Kava: The Pacific’s Economic ‘Diamond’ is being coveted by competitors

    0
    2150

     

    A tonic made from the roots of a plant endemic to the Pacific region has long been mired by foreign misconceptions. Now it has a new potential threat.

    Nestled in the lush and steep climes of Penecost Island in Vanuatu, Anthony Tapi and his neighbours grow taro, cassava, and island cabbage. His community of about 20 people, in the northern village of Amatbobo, sits down to cups of kava each night to relax after a hard day’s work.

    A majority of Tapi’s 7.5 acres is dedicated to piper methysticum, a plant native to Vanuatu. When the plant’s roots and rhizomes are peeled, crushed, steeped in water and extracted, the final product is kava — other names around the Pacific Islands include ‘awa, sakau, yaqona or malok.

    Priced for anxiety, stress and pain-relieving qualities, the plant is rolled out for big community events — deaths, marriages, and pig killing ceremonies among them.
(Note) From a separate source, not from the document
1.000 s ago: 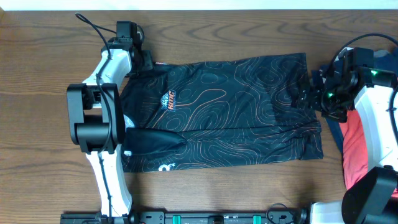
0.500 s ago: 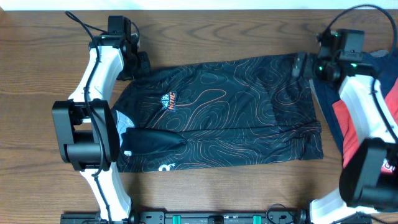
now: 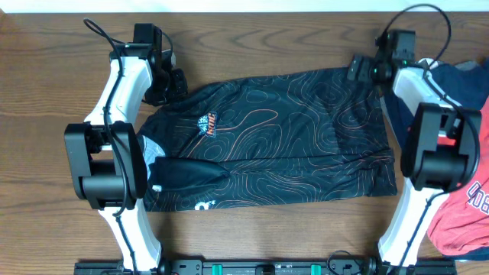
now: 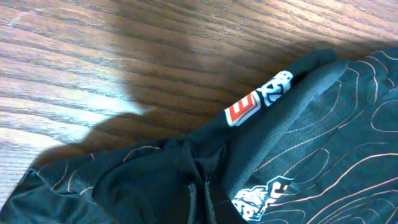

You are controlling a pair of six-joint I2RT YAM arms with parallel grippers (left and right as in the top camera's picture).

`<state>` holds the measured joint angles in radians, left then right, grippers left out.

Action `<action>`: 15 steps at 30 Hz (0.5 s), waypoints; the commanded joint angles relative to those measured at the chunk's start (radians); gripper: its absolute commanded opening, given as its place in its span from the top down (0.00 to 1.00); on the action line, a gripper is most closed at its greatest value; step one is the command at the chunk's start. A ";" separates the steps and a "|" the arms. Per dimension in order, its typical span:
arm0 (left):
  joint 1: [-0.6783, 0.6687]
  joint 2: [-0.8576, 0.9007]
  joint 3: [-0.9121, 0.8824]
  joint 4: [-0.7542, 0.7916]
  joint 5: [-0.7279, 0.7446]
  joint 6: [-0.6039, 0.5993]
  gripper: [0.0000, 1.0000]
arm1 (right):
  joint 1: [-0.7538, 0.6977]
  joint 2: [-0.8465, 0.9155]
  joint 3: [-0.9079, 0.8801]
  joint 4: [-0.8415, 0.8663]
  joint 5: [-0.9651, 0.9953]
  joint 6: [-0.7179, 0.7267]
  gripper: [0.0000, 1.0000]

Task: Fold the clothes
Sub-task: 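Grasp the jersey's top edge with both grippers at left and right corners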

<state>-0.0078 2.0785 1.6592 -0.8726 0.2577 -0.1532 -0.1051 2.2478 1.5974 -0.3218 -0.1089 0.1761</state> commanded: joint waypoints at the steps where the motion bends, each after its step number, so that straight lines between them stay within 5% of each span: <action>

Though kava is important culturally, it has become a product he and his Ni-Vanuatu countrymen have used to improve their livelihoods, Tapi says.
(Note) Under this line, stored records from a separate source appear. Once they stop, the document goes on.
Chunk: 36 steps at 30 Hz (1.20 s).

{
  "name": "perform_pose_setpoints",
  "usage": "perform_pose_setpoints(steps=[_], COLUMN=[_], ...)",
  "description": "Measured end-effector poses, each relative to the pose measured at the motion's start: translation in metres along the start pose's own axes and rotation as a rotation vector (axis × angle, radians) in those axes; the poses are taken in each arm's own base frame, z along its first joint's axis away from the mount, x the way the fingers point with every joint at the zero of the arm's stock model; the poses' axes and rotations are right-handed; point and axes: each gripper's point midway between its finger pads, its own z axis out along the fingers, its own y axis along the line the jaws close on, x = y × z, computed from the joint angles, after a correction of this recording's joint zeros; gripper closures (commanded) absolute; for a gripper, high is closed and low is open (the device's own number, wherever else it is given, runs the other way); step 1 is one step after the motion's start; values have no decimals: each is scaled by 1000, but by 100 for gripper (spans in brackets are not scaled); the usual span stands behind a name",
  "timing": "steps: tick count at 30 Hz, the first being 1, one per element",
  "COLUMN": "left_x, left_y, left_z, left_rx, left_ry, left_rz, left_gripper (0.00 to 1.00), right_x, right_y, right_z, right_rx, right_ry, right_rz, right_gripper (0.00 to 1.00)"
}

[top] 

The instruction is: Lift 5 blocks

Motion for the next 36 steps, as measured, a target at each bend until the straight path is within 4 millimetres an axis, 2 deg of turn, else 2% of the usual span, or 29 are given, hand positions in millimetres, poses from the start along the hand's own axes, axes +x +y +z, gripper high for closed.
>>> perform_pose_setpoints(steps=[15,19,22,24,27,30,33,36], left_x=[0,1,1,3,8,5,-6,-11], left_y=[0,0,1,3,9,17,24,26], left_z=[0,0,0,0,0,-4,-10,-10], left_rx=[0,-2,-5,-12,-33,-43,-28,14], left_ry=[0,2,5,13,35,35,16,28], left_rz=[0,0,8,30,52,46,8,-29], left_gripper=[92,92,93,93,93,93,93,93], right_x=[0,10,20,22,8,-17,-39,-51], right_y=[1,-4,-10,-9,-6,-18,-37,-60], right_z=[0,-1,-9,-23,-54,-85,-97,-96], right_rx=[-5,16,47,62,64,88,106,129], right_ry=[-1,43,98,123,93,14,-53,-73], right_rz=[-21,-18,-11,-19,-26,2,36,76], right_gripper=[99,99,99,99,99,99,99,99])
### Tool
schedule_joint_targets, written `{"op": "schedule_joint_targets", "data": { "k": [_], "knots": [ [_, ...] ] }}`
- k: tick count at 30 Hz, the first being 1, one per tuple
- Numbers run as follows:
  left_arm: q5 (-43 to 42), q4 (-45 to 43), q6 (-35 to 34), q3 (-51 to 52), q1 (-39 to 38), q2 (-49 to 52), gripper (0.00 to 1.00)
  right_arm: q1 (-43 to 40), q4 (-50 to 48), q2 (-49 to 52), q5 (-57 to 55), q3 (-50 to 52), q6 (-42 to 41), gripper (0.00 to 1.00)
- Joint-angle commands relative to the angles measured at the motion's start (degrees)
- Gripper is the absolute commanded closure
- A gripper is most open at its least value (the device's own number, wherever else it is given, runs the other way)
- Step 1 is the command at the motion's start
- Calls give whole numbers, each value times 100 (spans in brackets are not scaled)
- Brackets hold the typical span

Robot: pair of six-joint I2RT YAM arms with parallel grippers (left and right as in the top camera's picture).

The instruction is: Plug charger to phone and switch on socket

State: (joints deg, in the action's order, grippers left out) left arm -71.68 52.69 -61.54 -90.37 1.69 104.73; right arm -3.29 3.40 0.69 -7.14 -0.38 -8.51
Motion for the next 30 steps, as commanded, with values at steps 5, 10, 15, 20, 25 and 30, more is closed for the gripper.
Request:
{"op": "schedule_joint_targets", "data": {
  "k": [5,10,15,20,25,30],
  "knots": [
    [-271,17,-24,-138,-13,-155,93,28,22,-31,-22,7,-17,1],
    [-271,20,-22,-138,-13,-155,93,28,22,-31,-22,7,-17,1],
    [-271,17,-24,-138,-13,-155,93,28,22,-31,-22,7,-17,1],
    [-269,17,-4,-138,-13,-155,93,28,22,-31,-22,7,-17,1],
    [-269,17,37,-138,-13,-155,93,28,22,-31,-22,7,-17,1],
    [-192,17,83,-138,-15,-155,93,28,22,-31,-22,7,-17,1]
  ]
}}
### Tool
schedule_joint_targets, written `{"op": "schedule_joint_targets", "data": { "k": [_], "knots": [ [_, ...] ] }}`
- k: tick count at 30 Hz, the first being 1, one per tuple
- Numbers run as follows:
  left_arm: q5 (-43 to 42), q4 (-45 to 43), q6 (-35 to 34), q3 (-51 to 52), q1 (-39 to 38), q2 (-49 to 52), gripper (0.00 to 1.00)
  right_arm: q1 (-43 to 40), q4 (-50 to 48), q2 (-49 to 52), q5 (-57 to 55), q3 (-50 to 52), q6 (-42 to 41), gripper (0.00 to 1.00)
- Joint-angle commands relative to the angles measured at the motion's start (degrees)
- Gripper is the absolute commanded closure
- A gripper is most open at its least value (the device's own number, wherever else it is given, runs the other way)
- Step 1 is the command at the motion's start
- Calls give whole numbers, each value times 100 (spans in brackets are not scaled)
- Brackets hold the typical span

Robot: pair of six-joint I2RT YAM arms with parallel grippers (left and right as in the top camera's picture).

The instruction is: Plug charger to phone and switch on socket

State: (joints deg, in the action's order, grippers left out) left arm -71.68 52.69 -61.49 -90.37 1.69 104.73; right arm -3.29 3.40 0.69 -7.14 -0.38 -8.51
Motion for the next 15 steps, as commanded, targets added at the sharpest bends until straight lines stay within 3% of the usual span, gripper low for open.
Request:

    Passing around shells of kava is a centuries old tradition among Pacific Island communities, but increased international interest has steadily bolstered demand over the past decade. Almost solely grown in Pacific Island nations, kava is being exported globally, although kava experts fear the industry could be taken outside the Pacific.

    Traditionally grown by small-holdings farmers alongside subsistence crops, it is now taking over as a cash crop. Despite the 3,000-year-old cultivar becoming a more recent economic boon for the Pacific, industry insiders are expressing concern over murmurs of kava farming taking place in Australia.

    Tapi both farms and acts as a broker for fellow Pentecost farmers, selling 1.4 tons of kava to exporters and dealers in Vanuatu’s capital Port Vila. Michael Louze, director of South Sea Commodities, purchases kava from around the country, including Tapi’s.

    “Kava has been a real success story,” says Louze from his Port Vila office. “Before independence in 1980, the economy was based only on what I call colonial crops: copra, cocoa, coffee.”

    Those colonial crops were at the whim of global production, as they competed with other areas and global prices. In the ’90s with the kava industry beginning to export a unique product unable to be produced in other places, things changed.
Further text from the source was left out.